Satélites são, no entanto, menos precisos quanto às
informações sobre o conteúdo das formações. "É mais difícil ler o topo das
nuvens", diz Costa. Mas ela insiste que treinamentos específicos atenuam
esse obstáculo e garantem a vantagem da análise de tempestades ainda distantes.
"Não há serviço de nowcasting no Brasil", afirma.
A Defesa Civil em São Paulo discorda da afirmação de que não
possui um serviço de nowcasting, embora não o realize nos moldes descritos pela
pesquisadora. O órgão também afirma manter contato com o Inpe para aprimorar o
trabalho.
Satélites, radares e inteligência artificial podem melhorar
previsão
Após a tragédia de São Sebastião, o governo paulista instalou
um radar em Ilhabela para detectar tempestades que chegam pelo Atlântico em
altitude abaixo da serra do Mar, algo que não existia no estado.
Um segundo aparelho foi instalado em Campinas, elevando para
sete os equipamentos sob posse do governo estadual. Mais quatro estão previstos
para serem adquiridos a um custo estimado em R$ 60 milhões.
Os novos radares atualizam informações a cada cinco minutos,
ante 15 minutos dos antigos.
Ampliar o número de radares é somente um dos desafios para
lidar com as consequências das mudanças climáticas.
Imagens de satélites analisadas no CGE em São Paulo, por
exemplo, são geradas a partir de cálculos matemáticos realizados por
supercomputadores do sistema de monitoramento europeu. Já o Inpe trabalha com a
modelagem americana.
Ambos fornecem previsões satisfatórias, mas a precisão
poderia aumentar se estivessem calibrados com mais dados sobre o relevo
brasileiro, por exemplo.
Questões que podem começar a ser resolvidas a partir do
segundo semestre deste ano, quando o Inpe prevê disponibilizar uma modelagem
brasileira e contar com o início da operação de um novo supercomputador.

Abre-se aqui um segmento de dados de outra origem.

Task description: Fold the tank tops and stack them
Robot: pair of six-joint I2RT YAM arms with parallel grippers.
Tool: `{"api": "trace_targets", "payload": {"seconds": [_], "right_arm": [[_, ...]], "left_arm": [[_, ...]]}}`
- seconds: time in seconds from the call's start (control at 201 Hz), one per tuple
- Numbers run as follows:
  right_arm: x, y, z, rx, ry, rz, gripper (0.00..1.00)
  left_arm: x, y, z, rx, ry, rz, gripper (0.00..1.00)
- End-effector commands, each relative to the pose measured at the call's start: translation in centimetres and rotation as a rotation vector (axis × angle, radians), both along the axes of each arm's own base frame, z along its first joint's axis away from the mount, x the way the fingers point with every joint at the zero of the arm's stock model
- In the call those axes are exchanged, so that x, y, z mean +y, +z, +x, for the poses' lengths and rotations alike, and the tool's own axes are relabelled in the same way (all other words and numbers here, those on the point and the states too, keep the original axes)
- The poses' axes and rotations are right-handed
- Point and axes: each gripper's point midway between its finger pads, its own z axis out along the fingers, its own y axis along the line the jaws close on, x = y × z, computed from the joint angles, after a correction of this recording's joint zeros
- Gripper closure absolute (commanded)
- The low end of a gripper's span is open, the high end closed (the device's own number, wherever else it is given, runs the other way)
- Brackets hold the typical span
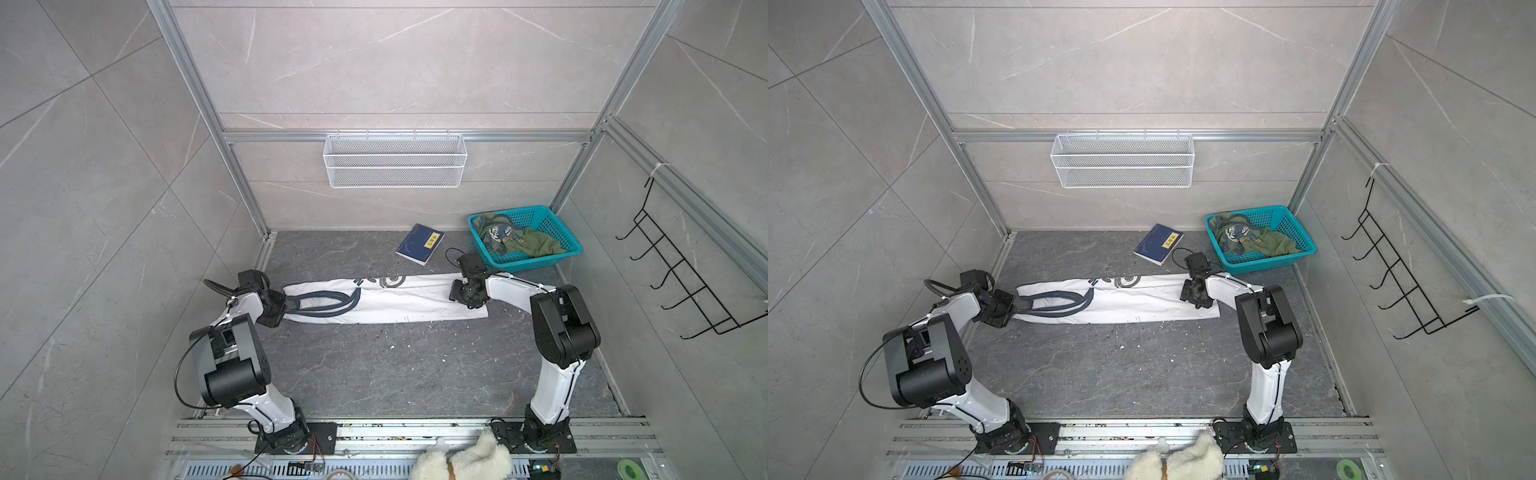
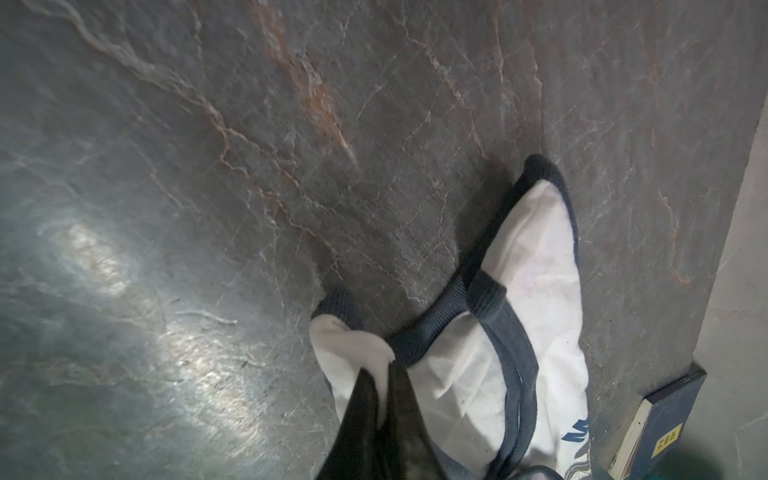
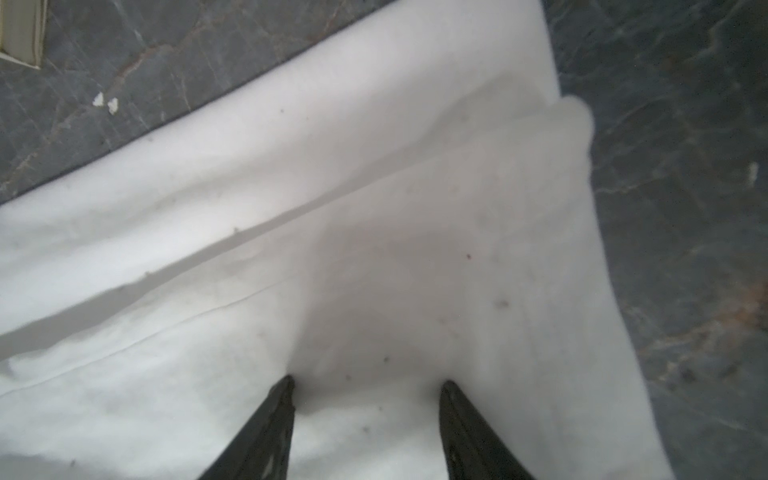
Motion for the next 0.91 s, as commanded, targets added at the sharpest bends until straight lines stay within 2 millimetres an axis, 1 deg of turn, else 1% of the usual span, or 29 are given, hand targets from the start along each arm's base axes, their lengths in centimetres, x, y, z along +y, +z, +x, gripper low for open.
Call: {"api": "trace_targets", "payload": {"seconds": [0.0,0.169,0.224,0.323,0.363,0.403,0.433,0.453,0.493,0.537,0.587,0.627,0.657,0.722,0.761,0.791,0.821,0.836,0.901], "right_arm": [[-1.5,-2.4,-0.6,0.066,-0.035,-0.039,0.42],[-2.3,-2.3,-0.7,0.072,-0.069,-0.049,0.42],[-2.4,-2.3,-0.7,0.073,-0.078,-0.056,0.42],[-2.5,-2.2,-0.6,0.068,-0.078,-0.053,0.41],[-2.1,-2.0,-0.4,0.058,-0.059,-0.041,0.42],[-1.4,-1.6,-0.1,0.039,-0.025,-0.015,0.42],[-0.9,-1.1,0.0,0.027,-0.005,0.003,0.42],[-0.7,-0.8,0.1,0.021,0.004,0.010,0.42],[-0.3,0.3,0.2,-0.005,0.026,0.016,0.41],[0.1,1.6,0.3,-0.034,0.044,0.016,0.41],[0.4,3.3,0.4,-0.067,0.063,0.017,0.40],[0.7,4.4,0.4,-0.086,0.078,0.021,0.38],[0.9,5.1,0.2,-0.098,0.092,0.023,0.36],[1.4,6.5,0.1,-0.121,0.113,0.024,0.34],[1.8,7.1,0.0,-0.131,0.123,0.024,0.33],[2.1,7.3,0.0,-0.135,0.128,0.028,0.32],[2.4,7.5,0.0,-0.137,0.132,0.032,0.31],[2.4,7.6,0.1,-0.138,0.133,0.034,0.31],[3.4,7.6,0.1,-0.131,0.147,0.053,0.31]], "left_arm": [[0.7,-0.1,-0.1,0.033,0.006,0.012,0.92],[1.9,-1.2,-1.0,0.110,0.020,0.065,0.92],[2.1,-1.5,-1.3,0.127,0.021,0.076,0.87],[2.3,-1.2,-1.1,0.118,0.013,0.089,0.85],[2.3,-0.9,-1.0,0.117,0.003,0.095,0.83],[2.3,-0.3,-0.6,0.102,-0.012,0.101,0.76],[2.2,0.2,-0.5,0.091,-0.019,0.104,0.68],[2.1,0.6,-0.5,0.084,-0.022,0.108,0.65],[2.0,1.6,-0.6,0.072,-0.027,0.133,0.56],[1.8,3.3,-0.8,0.052,-0.042,0.187,0.45],[1.1,5.4,-1.1,0.041,-0.070,0.256,0.37],[0.2,7.0,-1.4,0.031,-0.099,0.306,0.32],[-0.9,8.0,-1.3,0.009,-0.127,0.329,0.30],[-3.7,9.8,-1.4,-0.024,-0.197,0.370,0.28],[-5.7,10.4,-1.6,-0.036,-0.243,0.385,0.27],[-7.5,10.7,-1.6,-0.055,-0.277,0.391,0.27],[-9.7,10.8,-1.4,-0.081,-0.321,0.386,0.27],[-10.3,10.7,-1.4,-0.089,-0.332,0.380,0.27],[-15.4,10.0,-1.0,-0.133,-0.427,0.323,0.27]]}}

Diálogos com universidades e empresas de tecnologia para
conectar os diversos instrumentos e serviços meteorológicos disponíveis e
utilizar a inteligência artificial para a interpretação de quantidades massivas
de informações é uma das missões do departamento do CGE dedicado a alertas
meteorológicos.
Enquanto o aprimoramento tecnológico segue em curso, o
comando da Defesa Civil descarta mudar seu protocolo para o cell broadcast.
Avisos à população continuarão a ser disparados sempre que olhos humanos
detectarem o perigo, nem sempre antes do início da chuva.